At runtime, the constraint check will run, and only if the `Guarantee` is acquired through the `Right` case are we able to call `divide` on the `ifHolds` contextual callback parameter of the extension method `branch` without a compile error.
Though invisible in this code, `ifHolds` has an implicit `Guarantee[b.type != 0 and (a.type != Int.MinValue.type or b.type != -1)]` in scope. This satisfies both the necessary `noDivideByZero` and `noOverflow` implicit parameters to `divide` due to `and` being translated into the intersection type `&`.
One neat thing about `Guarantee` is that it knows DeMorgan's laws and represents Boolean predicates in their simplest forms.
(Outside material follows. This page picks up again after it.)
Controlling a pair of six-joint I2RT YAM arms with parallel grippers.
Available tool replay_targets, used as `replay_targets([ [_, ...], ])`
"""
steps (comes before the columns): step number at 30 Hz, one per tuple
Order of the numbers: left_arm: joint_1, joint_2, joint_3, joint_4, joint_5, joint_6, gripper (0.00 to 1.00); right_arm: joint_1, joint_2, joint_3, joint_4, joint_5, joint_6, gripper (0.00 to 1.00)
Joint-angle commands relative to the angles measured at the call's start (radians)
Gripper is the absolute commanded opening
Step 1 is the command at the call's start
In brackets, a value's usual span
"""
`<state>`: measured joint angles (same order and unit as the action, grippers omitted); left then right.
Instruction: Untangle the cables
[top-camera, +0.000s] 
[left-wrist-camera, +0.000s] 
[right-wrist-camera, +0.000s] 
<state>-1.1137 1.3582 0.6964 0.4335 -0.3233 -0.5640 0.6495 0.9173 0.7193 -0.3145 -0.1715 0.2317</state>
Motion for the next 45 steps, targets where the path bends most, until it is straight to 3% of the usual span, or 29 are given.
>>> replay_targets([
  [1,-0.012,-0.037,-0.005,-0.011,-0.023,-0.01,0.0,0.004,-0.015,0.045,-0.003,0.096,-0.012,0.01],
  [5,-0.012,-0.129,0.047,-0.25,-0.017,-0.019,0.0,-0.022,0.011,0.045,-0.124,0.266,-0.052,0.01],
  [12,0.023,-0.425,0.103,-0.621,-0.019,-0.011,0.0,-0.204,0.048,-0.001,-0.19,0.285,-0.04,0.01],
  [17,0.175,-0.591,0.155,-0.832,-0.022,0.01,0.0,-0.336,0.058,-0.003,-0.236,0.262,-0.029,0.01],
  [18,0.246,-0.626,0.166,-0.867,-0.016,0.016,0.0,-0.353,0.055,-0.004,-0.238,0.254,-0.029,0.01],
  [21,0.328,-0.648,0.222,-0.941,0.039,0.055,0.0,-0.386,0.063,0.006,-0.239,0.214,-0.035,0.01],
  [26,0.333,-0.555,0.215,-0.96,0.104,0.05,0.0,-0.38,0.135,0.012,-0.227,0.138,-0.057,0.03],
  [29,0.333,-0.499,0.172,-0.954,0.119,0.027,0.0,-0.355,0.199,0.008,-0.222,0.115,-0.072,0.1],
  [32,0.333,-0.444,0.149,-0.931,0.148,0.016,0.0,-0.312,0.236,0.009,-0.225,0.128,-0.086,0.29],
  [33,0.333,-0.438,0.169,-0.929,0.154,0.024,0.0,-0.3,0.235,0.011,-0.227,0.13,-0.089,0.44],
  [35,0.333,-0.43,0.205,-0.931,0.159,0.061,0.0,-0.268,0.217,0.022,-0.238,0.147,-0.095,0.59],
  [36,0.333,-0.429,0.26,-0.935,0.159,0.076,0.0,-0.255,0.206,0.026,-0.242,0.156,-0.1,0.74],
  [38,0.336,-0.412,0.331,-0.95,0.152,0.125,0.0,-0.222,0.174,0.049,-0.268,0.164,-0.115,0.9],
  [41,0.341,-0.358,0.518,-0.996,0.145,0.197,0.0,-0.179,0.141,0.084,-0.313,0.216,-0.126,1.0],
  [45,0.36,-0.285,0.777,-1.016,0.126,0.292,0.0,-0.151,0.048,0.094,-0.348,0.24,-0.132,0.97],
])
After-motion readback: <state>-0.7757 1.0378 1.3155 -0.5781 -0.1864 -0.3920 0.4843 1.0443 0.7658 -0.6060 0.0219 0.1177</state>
This means the type system can tell that the following examples type check:
```scala 3
summon[
Guarantee[b.type == 0 or (a.type == Int.MinValue.type and b.type == -1)]
=:=
Guarantee[Not[b.type != 0 and (a.type != Int.MinValue.type or b.type != -1)]]
]
summon[
Guarantee[b.type != 0 and (a.type != Int.MinValue.type or b.type != -1)]
<:<
Guarantee[b.type != 0]
]
summon[
Guarantee[b.type != 0 and (a.type != Int.MinValue.type or b.type != -1)]
<:<
Guarantee[a.type != Int.MinValue.type or b.type != -1]
]
```
The types `==`, `!=`, and other common functions, as well as the combinators `and`, `or`, `Not`, and others as well are provided by the library.
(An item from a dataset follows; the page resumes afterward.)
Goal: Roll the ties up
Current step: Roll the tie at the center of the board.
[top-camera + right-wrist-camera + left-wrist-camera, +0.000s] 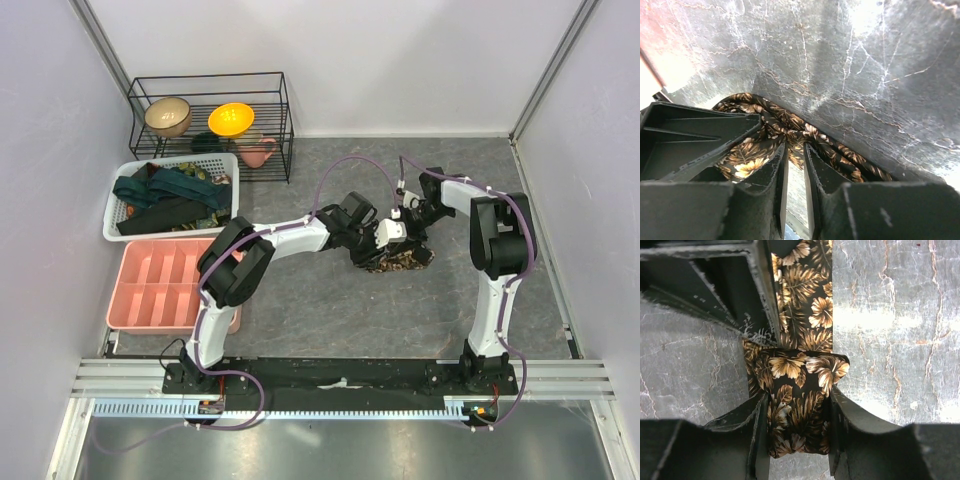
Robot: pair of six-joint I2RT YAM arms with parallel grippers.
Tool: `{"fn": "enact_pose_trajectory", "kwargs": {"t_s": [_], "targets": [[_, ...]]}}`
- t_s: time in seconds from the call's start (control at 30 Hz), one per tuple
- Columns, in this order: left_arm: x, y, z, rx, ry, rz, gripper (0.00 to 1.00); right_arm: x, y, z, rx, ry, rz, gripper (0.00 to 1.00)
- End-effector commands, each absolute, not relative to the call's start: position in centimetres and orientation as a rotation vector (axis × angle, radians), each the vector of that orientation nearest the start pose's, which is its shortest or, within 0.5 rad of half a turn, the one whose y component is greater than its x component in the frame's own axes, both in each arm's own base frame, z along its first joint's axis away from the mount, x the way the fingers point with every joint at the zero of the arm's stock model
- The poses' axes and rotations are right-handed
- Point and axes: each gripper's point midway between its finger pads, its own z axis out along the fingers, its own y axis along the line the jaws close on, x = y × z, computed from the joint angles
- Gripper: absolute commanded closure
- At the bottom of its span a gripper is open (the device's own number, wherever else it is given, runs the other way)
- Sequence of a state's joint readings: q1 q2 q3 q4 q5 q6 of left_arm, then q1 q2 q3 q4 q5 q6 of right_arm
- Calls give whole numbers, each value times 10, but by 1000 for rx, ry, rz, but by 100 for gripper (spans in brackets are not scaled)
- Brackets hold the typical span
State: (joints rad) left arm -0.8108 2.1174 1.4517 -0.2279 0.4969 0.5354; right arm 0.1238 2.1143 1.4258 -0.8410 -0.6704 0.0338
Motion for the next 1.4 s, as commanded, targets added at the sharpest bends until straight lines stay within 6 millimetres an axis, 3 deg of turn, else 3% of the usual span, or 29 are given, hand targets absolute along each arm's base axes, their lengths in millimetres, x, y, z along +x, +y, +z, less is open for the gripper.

Let's look at another example of how to safely merge two sorted lists.
There are many ways to sort a list, so merging two lists requires the lists be sorted the same way. Here's an unsafe merge than relies on, but doesn't enforce, this sorted condition to merge sorted lists in linear time.
```scala 3
def mergeUnsafe[A](list1: List[A], list2: List[A])(using comp: Ordering[A]): List[A] =
(list1, list2) match
case (Nil, l2) => l2
case (l1, Nil) => l1
case (l1 @ h1 :: t1, l2 @ h2 :: t2) =>
if comp.lt(h1, h2)
then h1 :: mergeByUnsafe(t1, l2)
else h2 :: mergeByUnsafe(l1, t2)
```
`list1` and `list2` must already sorted in the same way for `mergeUnsafe` to work.
Here's how a safer alternative might be represented that enforces this constraint:
```scala 3
def merge[A](list1: List[A], list2: List[A])(using comp: Ordering[A])(
using Guarantee[Sorted[comp.type, list1.type]], Guarantee[Sorted[comp.type, list2.type]]
): SortedList[A, comp.type] =
Guaranteed.Refined(mergeUnsafe(list1, list2))(Guarantee.trust)
// Represents the constraint that the comparator C has sorted L
type Sorted[C, L]
// A SortedList is a List, but it also carries a Guarantee that it's sorted
type SortedList[A, C] = Guaranteed.Refined[List[A], [L] =>> Sorted[C, L]]
// Sorts a list with the standard library, but it also attaches the sorted guarantee
def sort[A](list: List[A])(using comp: Ordering[A]): SortedList[A, comp.type] =
Guaranteed.Refined(list.sorted)(Guarantee.trust)
```
We can use this function as follows:
```scala 3
// sort the lists
val list1, list2 = sort(List.fill(3)(Random.nextInt(9)))
// bring the sorted list guarantees into scope
import list1.guarantee
import list2.guarantee
// merge the sorted lists together
merge(list1.value, list2.value)
// sort another list differently
val list3 = sort(List.fill(3)(Random.nextInt(9)))(using Ordering.Int.reverse)
import list3.guarantee
merge(list1.value, list3.value) // compile error
```
Using `List[Int]`s means the implicit `Ordering.Int` instance will be used. Sorting one of the lists instead by `Ordering.Int.reverse` produces a compile error.